**Exercise objective**
Every line in the material below that includes "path" should be copied.

**Supplied data**

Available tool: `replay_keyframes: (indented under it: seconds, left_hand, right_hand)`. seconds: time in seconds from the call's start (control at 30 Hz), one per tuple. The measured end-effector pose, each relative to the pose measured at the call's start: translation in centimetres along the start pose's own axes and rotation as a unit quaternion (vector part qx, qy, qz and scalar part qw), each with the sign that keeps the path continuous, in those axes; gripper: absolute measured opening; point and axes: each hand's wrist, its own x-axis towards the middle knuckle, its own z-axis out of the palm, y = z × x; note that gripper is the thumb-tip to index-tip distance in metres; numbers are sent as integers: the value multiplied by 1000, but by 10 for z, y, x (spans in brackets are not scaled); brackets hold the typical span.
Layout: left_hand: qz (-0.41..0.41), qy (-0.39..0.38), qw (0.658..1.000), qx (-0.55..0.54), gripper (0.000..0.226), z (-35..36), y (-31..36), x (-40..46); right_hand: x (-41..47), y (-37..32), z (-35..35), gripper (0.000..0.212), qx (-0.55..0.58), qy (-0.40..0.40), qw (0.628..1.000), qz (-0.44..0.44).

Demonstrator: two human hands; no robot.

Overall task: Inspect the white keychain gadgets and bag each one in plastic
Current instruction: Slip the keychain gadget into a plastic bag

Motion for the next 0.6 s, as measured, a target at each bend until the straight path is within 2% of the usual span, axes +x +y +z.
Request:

**Written solution**
Available tool: `replay_keyframes: (indented under it: seconds, left_hand, right_hand)`. seconds: time in seconds from the call's start (control at 30 Hz), one per tuple. The measured end-effector pose, each relative to the pose measured at the call's start: translation in centimetres along the start pose's own axes and rotation as a unit quaternion (vector part qx, qy, qz and scalar part qw), each with the sign that keeps the path continuous, in those axes; gripper: absolute measured opening; point and axes: each hand's wrist, its own x-axis towards the middle knuckle, its own z-axis out of the palm, y = z × x; note that gripper is the thumb-tip to index-tip distance in metres; numbers are sent as integers: the value multiplied by 1000, but by 10 for z, y, x (spans in brackets are not scaled); brackets hold the typical span.
Motion for the next 0.6 s, as measured, a target at each bend until the straight path is within 2% of the usual span, axes +x +y +z.

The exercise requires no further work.